Video Processing on the Web

Michael Ivanov
7 min readAug 23, 2024

--

Generated with Leonardo.AI. Copyright CodeArtworks Ltd. 2024.

In the modern web, video is king. YouTube, Canva, and thousands of video editing apps for all kinds of purposes dominate the digital content creation landscape. Yet, the technology underneath often falls short of developers’ expectations, who in turn work hard in a competitive market to stand out among a multitude of solutions by delivering the best tools and smoothest experiences. In this blog post, I’ll share my thoughts on the current state of web-based video processing APIs, drawing from my practical experience developing video editing software in recent projects.

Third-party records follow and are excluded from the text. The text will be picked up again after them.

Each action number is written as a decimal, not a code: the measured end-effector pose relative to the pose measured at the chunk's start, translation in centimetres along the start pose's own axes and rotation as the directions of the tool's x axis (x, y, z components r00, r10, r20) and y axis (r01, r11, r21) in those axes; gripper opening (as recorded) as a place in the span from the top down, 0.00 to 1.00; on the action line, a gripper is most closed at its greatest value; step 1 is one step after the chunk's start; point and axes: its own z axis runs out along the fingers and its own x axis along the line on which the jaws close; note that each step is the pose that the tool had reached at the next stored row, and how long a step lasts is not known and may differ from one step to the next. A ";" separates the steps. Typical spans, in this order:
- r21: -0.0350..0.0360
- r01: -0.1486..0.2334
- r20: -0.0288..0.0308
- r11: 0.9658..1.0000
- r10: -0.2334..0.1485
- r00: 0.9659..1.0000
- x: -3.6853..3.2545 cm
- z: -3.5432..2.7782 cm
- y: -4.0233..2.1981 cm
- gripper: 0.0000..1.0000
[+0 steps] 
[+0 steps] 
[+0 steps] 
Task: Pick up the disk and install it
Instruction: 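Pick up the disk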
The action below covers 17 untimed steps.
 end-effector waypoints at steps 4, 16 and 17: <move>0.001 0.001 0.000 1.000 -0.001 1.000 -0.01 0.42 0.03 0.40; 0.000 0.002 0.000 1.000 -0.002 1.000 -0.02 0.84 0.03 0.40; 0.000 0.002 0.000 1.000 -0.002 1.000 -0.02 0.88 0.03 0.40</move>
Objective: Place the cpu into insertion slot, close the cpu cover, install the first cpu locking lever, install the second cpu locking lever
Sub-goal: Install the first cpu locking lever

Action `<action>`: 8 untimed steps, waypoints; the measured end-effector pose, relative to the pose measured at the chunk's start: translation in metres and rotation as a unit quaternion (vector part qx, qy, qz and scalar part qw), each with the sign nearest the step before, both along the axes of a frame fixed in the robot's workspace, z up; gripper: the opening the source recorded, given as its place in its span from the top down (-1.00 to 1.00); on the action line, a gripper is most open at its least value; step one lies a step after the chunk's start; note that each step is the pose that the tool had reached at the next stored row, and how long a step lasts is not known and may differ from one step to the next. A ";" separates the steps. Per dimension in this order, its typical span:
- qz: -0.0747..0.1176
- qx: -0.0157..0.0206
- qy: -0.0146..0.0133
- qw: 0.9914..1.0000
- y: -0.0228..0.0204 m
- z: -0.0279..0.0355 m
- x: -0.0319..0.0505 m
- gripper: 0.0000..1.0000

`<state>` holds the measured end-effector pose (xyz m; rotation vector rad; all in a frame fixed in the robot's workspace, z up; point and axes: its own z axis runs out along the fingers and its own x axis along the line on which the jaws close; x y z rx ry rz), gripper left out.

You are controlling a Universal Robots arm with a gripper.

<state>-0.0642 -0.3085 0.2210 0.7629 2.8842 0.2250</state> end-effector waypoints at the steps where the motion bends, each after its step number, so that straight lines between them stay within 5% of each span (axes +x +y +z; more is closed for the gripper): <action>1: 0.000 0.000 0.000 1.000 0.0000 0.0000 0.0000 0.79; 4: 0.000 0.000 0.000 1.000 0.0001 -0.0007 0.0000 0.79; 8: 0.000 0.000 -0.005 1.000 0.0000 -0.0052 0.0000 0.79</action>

How do we usually make a judgment regarding web-based graphics or video editing software? We typically do so by comparing it to desktop tools. Even in the year 2024, the following statement still holds true: desktop video editing software is superior to web-based software in both features and performance. We cannot achieve native performance on the web not only because of the limitations of the JavaScript virtual machine but also because we cannot take advantage of many low-level graphics processing APIs such as CUDA and hardware-accelerated video encoders. Web browser vendors are reluctant to expose these APIs, even though it is technically possible to do so. Why? “For security reasons” is usually the official explanation. However, I recall that the decision not to extend WebGL 2.0 to support advanced features such as compute shaders was also based on “security considerations,” yet they have now shipped WebGPU, which brings support for compute shaders to web browsers.

Web technologies have made progress in improving multimedia APIs. For years, web developers relied on the HTMLMediaElement to play video. Initially, video APIs on the web were primarily used for playback. However, today the web is filled with video editing apps, many of which attempt to provide advanced features similar to professional desktop video editors. Unfortunately, the HTMLMediaElement, in layman’s terms, is simply not good enough for this kind of job. A common example is precise video seeking, a task at which it often fails. Stack Overflow is full of questions and solutions, many of which don’t effectively solve the problem. This issue stems from the fact that HTMLMediaElement was never designed to provide such granular seeking capabilities due to the performance overhead it incurs.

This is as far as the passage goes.